Firstly, this week, we crossed 30K subscribers (in less than 6 months). Thanks for your support. In a world of short content formats like twitter and Instagram, its nice to see that this longer format has a following also
Just before my teaching, every year, I always track the state of ai report
. This is an extensive report which gives a set of good markers for me to validate my ideas. The report comes with some caveats (ex a specific set of contributors) and I suspect also fields like healthcare which are of interest to the authors. But overall, it’s a good view point for complex AI research trends. Below are things from this report that I found interesting. Many of these under currents we have been tracking before – for example Pytorch, transformers etc.

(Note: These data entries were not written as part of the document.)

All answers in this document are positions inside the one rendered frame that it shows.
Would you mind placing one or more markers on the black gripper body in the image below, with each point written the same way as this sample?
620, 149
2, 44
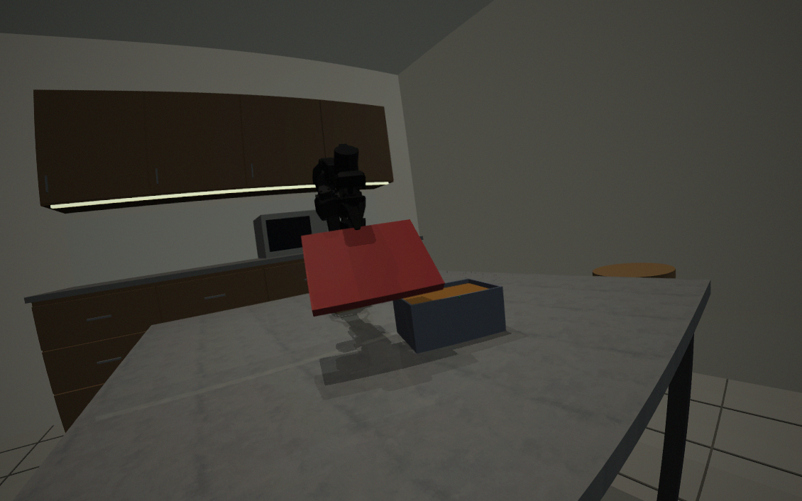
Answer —
349, 183

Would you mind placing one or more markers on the red lid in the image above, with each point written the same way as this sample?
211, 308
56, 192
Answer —
348, 269

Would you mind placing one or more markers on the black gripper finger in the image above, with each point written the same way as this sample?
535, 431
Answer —
346, 224
354, 208

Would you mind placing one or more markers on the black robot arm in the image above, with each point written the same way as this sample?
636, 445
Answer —
345, 159

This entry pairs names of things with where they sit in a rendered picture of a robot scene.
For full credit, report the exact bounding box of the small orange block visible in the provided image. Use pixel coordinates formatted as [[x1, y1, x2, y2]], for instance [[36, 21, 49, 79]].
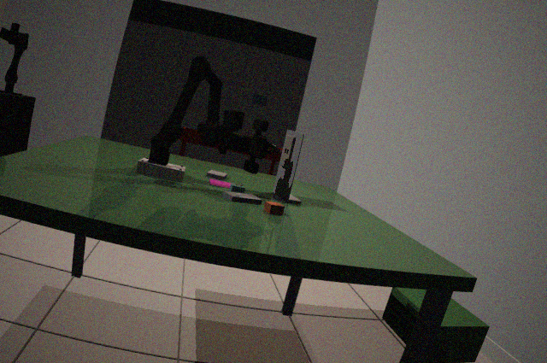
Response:
[[263, 202, 285, 215]]

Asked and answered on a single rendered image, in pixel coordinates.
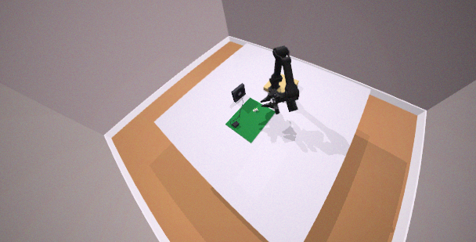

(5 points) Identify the black cooling fan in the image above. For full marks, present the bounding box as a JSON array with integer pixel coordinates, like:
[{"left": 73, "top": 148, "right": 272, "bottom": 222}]
[{"left": 231, "top": 83, "right": 246, "bottom": 103}]

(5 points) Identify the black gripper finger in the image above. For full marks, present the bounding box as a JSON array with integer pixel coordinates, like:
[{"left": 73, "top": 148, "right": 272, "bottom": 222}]
[
  {"left": 261, "top": 101, "right": 273, "bottom": 109},
  {"left": 260, "top": 94, "right": 271, "bottom": 103}
]

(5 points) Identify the green circuit board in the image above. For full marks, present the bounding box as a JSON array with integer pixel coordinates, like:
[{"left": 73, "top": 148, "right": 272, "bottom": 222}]
[{"left": 226, "top": 97, "right": 275, "bottom": 143}]

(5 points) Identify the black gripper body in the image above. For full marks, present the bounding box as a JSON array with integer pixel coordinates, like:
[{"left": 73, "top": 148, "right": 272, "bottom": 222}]
[{"left": 268, "top": 87, "right": 286, "bottom": 114}]

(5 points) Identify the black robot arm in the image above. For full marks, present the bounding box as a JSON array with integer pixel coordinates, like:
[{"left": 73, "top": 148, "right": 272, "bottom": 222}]
[{"left": 269, "top": 45, "right": 299, "bottom": 112}]

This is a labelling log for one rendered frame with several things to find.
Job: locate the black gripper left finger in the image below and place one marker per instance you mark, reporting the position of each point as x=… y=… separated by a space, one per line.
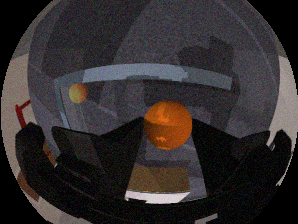
x=113 y=153

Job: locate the orange ball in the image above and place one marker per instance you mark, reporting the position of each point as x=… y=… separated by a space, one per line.
x=167 y=124

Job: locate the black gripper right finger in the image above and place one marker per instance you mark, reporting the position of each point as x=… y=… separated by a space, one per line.
x=220 y=154

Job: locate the translucent yellow-green ball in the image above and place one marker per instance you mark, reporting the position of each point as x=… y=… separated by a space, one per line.
x=78 y=92

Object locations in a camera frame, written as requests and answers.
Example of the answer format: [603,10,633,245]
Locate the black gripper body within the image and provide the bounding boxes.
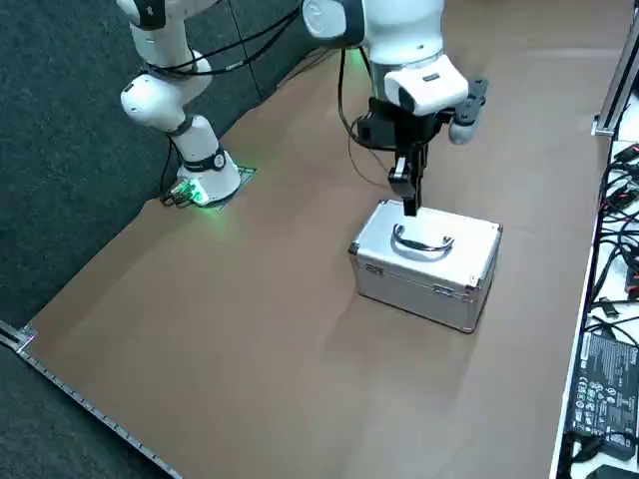
[356,98,455,151]

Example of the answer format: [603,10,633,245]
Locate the aluminium medical kit case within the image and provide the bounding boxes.
[347,198,505,335]

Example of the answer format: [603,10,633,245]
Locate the black labelled power adapter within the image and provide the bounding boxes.
[565,326,639,449]

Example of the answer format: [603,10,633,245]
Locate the arm black cable bundle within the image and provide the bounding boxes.
[147,0,312,79]

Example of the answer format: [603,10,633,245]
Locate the tangled black cables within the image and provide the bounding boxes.
[590,144,639,331]

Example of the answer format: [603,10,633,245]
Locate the aluminium camera post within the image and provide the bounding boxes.
[592,0,639,138]

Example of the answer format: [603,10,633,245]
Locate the aluminium table edge rail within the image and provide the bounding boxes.
[0,318,182,479]

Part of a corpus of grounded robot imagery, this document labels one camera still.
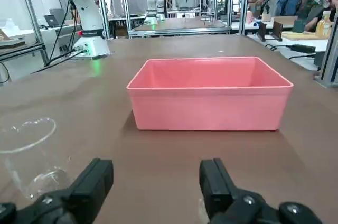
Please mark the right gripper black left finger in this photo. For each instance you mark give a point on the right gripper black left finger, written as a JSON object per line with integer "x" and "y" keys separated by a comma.
{"x": 89, "y": 189}

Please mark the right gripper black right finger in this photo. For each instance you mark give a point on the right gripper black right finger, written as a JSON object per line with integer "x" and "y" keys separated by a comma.
{"x": 219, "y": 189}

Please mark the large glass beaker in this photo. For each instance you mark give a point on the large glass beaker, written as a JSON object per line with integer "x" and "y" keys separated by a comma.
{"x": 47, "y": 179}

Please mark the pink plastic container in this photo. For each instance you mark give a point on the pink plastic container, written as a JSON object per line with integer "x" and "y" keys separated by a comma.
{"x": 206, "y": 107}

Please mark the dark wooden bookend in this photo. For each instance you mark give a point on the dark wooden bookend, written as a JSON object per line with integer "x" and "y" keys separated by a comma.
{"x": 262, "y": 32}
{"x": 277, "y": 31}

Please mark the small black power adapter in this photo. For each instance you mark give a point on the small black power adapter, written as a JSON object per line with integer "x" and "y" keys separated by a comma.
{"x": 301, "y": 48}

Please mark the grey laptop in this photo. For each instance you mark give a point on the grey laptop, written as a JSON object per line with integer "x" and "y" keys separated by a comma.
{"x": 52, "y": 20}

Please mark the orange juice bottle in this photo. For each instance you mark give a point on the orange juice bottle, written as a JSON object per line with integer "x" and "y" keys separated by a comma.
{"x": 324, "y": 26}

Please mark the aluminium frame post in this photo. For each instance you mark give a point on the aluminium frame post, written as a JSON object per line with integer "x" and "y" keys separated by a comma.
{"x": 33, "y": 15}
{"x": 331, "y": 57}

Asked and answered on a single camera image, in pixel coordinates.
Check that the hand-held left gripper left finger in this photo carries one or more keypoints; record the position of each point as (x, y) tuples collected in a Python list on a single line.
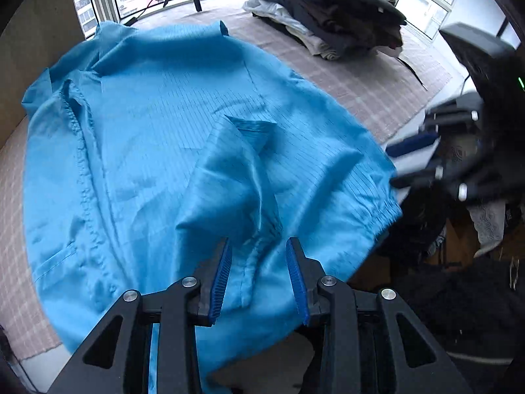
[(221, 279)]

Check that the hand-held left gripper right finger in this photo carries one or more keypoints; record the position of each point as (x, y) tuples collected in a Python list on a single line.
[(296, 279)]

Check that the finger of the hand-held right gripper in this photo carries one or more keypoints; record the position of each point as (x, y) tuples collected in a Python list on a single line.
[(410, 144), (418, 178)]

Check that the blue striped jacket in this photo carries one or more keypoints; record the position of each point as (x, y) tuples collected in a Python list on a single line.
[(143, 152)]

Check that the pile of dark clothes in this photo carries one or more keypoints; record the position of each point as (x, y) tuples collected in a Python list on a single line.
[(328, 8)]

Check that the pink plaid mat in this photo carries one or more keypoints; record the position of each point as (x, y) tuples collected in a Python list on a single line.
[(357, 86)]

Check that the white lace cloth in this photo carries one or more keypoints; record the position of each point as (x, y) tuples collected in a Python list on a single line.
[(488, 221)]

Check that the beige wood-grain panel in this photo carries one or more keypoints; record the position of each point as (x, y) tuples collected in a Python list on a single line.
[(41, 28)]

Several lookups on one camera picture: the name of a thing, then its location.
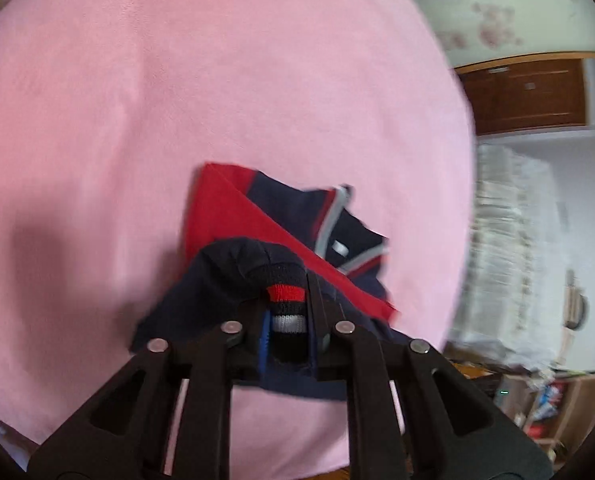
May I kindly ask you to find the navy and red jacket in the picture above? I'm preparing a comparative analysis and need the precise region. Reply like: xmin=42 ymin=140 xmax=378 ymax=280
xmin=130 ymin=161 xmax=409 ymax=402

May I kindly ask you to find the wooden shelf with clutter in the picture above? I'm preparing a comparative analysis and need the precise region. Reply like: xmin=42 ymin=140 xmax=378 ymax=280
xmin=447 ymin=360 xmax=595 ymax=466

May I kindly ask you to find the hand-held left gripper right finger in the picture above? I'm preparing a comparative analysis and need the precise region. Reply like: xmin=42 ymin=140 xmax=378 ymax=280
xmin=305 ymin=270 xmax=553 ymax=480

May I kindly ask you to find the brown wooden door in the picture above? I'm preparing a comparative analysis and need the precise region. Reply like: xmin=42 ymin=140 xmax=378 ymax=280
xmin=458 ymin=58 xmax=590 ymax=136

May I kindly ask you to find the pink blanket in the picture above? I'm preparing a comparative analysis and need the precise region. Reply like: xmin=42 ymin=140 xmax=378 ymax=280
xmin=0 ymin=0 xmax=478 ymax=476

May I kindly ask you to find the floral wardrobe panel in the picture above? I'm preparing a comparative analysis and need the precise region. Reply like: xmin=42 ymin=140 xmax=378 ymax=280
xmin=390 ymin=0 xmax=595 ymax=68

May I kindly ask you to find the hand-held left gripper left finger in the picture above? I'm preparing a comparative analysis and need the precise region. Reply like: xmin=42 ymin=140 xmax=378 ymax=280
xmin=27 ymin=298 xmax=278 ymax=480

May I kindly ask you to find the white lace curtain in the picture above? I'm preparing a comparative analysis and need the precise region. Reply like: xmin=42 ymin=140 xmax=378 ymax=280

Some are worth noting for the traction getting in mainstream industry ex
- Real-time computer vision protects employees from workplace injuries (or worse) Intenseye
- Reinforcement learning for an effective Covid testing strategy (in Greece)
- Viz.ai’s stroke detection software helps 1 patient every 47 seconds in the US today
?While others solve very real problems in the industry
- Careful data selection saves time and money by mitigating the pains of big data:
?Key themes in the 2021 Report include:
- AI is stepping up in more concrete ways, including being applied to mission critical infrastructure like national electric grids and automated supermarket warehousing optimization during pandemics.
- AI-first approaches have taken biology by storm?with faster simulations of humans’ cellular machinery (proteins and RNA). This has the potential to transform drug discovery and healthcare.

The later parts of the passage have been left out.